**WHAT THIS TASK INVOLVES:** Everything in the listing below except the pictures should be reproduced exactly.

=== GIVEN DATA ===

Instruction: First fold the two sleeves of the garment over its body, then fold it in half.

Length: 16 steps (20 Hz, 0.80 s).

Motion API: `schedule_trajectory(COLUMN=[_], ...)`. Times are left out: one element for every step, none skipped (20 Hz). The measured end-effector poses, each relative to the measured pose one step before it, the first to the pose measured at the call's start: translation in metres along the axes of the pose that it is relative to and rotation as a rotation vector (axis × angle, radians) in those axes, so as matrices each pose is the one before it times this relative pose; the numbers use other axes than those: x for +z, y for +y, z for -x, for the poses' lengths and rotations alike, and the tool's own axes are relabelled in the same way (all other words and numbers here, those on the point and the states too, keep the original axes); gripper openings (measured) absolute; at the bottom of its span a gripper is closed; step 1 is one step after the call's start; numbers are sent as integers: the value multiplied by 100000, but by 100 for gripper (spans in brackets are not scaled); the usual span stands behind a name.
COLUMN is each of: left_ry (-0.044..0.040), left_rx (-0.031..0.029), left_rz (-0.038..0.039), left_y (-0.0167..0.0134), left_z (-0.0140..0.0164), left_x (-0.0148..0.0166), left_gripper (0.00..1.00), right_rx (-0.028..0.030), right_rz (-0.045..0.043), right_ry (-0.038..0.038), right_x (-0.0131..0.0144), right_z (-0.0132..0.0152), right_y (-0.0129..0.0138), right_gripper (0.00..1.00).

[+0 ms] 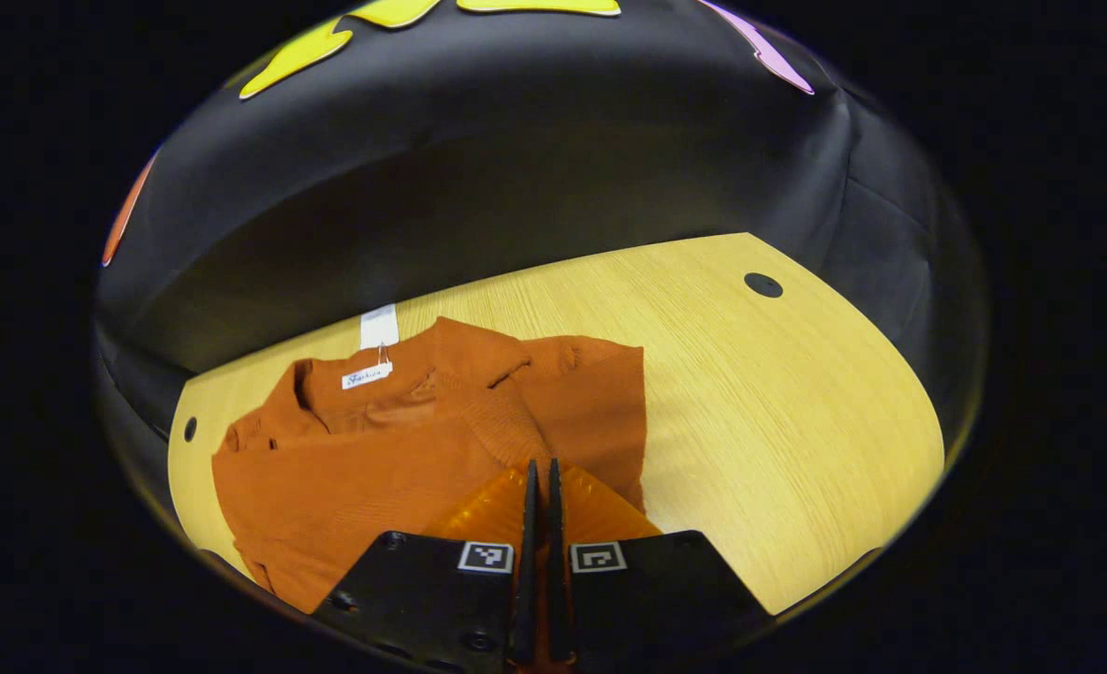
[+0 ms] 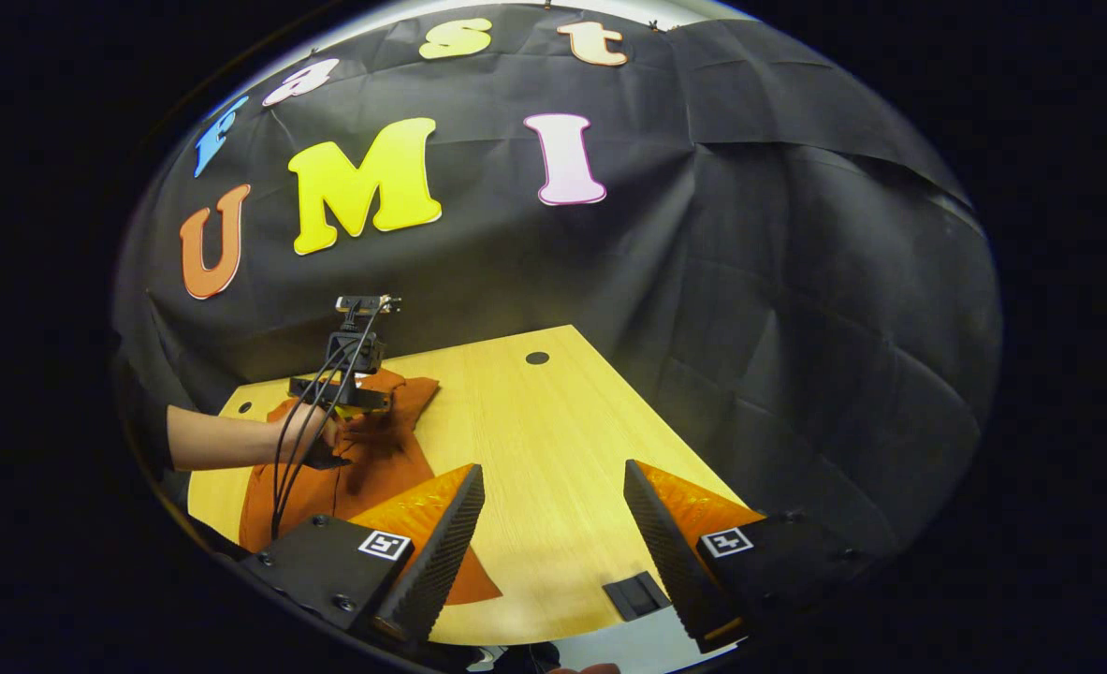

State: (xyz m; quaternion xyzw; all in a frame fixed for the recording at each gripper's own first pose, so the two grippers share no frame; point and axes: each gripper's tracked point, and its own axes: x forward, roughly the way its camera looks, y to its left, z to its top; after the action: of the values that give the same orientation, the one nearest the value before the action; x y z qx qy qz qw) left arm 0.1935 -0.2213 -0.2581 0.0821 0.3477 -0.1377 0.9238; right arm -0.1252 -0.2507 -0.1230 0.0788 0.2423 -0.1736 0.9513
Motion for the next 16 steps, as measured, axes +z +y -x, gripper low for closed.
schedule_trajectory(left_ry=[-16,243,740,47,-547,-864,-771,-946,-1527,-2132,-1938,-2462,-3139,-3670,-3945,-4410], left_rx=[-1195,-2054,-2619,-570,-555,48,-843,-1824,-1196,-862,-1205,-1136,-1402,-493,-99,321], left_rz=[2381,2231,1398,-24,-1004,-922,-12,878,548,727,1014,1554,1640,1086,497,336], left_y=[-421,-648,-732,-521,-362,-268,-526,-669,-480,-313,-345,-196,-308,90,530,602], left_z=[-97,-28,61,-131,334,219,474,498,679,897,1059,1252,1469,1616,1702,1808], left_x=[-37,-93,-144,111,43,135,292,208,467,639,603,749,1094,1290,1266,1517], left_gripper=[9,11,0,18,35,53,70,87,77,82,84,85,85,85,94,85], right_rx=[801,719,921,772,608,686,637,732,643,914,1087,1340,1553,1638,1809,2158], right_rz=[242,470,388,373,184,4,15,383,744,669,228,269,325,545,797,570], right_ry=[-67,-4,31,85,233,123,-212,-427,-577,-579,-286,-391,-565,-788,-1151,-1353], right_x=[69,18,39,-44,34,10,210,179,213,136,236,209,349,360,623,688], right_z=[-35,-47,11,-70,-89,-76,-22,-58,-35,-224,-198,-354,-438,-398,-578,-621], right_y=[307,267,255,217,182,206,246,232,295,248,440,465,588,665,820,913], right_gripper=[96,96,96,96,96,96,96,96,96,96,96,96,96,96,96,96])
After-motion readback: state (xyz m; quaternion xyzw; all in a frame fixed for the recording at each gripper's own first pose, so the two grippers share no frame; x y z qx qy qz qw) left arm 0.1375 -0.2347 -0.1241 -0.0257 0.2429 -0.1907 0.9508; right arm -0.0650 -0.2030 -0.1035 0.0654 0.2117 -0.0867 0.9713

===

**WORKED SOLUTION:**
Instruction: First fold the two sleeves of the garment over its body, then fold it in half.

Length: 16 steps (20 Hz, 0.80 s).

Motion API: `schedule_trajectory(COLUMN=[_], ...)`. Times are left out: one element for every step, none skipped (20 Hz). The measured end-effector poses, each relative to the measured pose one step before it, the first to the pose measured at the call's start: translation in metres along the axes of the pose that it is relative to and rotation as a rotation vector (axis × angle, radians) in those axes, so as matrices each pose is the one before it times this relative pose; the numbers use other axes than those: x for +z, y for +y, z for -x, for the poses' lengths and rotations alike, and the tool's own axes are relabelled in the same way (all other words and numbers here, those on the point and the states too, keep the original axes); gripper openings (measured) absolute; at the bottom of its span a gripper is closed; step 1 is one step after the call's start; numbers are sent as integers: the value multiplied by 100000, but by 100 for gripper (spans in brackets are not scaled); the usual span stands behind a name.
COLUMN is each of: left_ry (-0.044..0.040), left_rx (-0.031..0.029), left_rz (-0.038..0.039), left_y (-0.0167..0.0134), left_z (-0.0140..0.0164), left_x (-0.0148..0.0166), left_gripper (0.00..1.00), right_rx (-0.028..0.030), right_rz (-0.045..0.043), right_ry (-0.038..0.038), right_x (-0.0131..0.0144), right_z (-0.0132..0.0152), right_y (-0.0129..0.0138), right_gripper (0.00..1.00).

[+0 ms] 
[+0 ms] 

State: (xyz m; quaternion xyzw; all in a frame fixed for the recording at each gripper's own first pose, so the two grippers share no frame; point and axes: each gripper's tracked point, and its own axes: x forward, roughly the way its camera looks, y to its left, z to its top; after the action: of the values that give the same orientation, the one nearest the value before the action; x y z qx qy qz qw) left arm 0.1935 -0.2213 -0.2581 0.0821 0.3477 -0.1377 0.9238; right arm -0.1252 -0.2507 -0.1230 0.0788 0.2423 -0.1736 0.9513
Motion for the next 16 steps, as measured, axes +z +y -x, gripper low for closed.
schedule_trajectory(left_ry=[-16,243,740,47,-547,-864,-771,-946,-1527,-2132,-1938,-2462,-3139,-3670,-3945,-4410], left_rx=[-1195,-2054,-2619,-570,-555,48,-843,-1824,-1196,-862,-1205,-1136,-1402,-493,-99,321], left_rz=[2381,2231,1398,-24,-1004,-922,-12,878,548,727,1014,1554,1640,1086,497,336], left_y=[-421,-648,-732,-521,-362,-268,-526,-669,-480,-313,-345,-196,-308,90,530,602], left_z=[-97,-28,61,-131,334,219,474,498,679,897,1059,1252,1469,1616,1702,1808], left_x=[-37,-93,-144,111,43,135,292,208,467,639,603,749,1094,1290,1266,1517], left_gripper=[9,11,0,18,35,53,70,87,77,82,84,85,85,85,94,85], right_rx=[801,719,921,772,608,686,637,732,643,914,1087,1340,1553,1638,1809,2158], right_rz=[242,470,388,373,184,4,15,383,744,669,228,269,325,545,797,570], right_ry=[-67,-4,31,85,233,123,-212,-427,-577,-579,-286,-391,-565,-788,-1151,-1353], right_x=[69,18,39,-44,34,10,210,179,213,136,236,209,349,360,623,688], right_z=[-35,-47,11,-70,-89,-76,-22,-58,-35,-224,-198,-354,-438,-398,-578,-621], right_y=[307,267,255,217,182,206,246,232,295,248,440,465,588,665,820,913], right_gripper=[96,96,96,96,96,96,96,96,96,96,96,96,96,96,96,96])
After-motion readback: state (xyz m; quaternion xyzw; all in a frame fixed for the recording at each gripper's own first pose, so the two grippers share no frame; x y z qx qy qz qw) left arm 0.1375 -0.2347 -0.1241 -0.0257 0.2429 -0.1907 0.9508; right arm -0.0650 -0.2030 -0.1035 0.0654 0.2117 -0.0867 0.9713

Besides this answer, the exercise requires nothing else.